#### Prompt:
Would you please copy each line of the listing that mentions "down"?

=== Section Start ===

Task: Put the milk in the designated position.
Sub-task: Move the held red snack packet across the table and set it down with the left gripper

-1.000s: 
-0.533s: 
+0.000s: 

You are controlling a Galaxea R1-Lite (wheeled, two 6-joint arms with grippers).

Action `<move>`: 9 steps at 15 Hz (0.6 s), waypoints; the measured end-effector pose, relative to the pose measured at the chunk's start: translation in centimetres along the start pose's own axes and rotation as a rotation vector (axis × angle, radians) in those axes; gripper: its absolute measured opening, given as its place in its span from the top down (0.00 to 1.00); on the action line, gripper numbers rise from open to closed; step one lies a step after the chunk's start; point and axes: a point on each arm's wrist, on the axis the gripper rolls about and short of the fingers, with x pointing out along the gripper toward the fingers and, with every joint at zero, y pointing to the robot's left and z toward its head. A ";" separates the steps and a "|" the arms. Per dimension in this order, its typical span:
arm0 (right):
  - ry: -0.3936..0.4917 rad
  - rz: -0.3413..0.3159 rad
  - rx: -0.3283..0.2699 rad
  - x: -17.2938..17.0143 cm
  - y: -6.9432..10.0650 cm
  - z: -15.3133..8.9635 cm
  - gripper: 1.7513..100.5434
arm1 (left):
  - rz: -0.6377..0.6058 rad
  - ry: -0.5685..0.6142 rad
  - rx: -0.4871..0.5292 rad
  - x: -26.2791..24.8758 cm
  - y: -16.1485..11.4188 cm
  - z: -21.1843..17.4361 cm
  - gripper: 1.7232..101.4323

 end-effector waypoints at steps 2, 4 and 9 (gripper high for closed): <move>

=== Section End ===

#### Exercise response:
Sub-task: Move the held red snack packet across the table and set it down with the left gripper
Action `<move>`: 9 steps at 15 Hz (0.6 s), waypoints; the measured end-effector pose, relative to the pose measured at the chunk's start: translation in centimetres along the start pose's own axes and rotation as a rotation vector (axis × angle, radians) in those axes; gripper: its absolute measured opening, given as its place in its span from the top down (0.00 to 1.00); on the action line, gripper numbers rise from open to closed; step one lies a step after the chunk's start; point and axes: a point on each arm's wrist, on the axis the gripper rolls about and short of the fingers, with x pointing out along the gripper toward the fingers and, with every joint at zero, y pointing to the robot's left and z toward its head. A ";" separates the steps and a "|" the arms. Per dimension in this order, its typical span:

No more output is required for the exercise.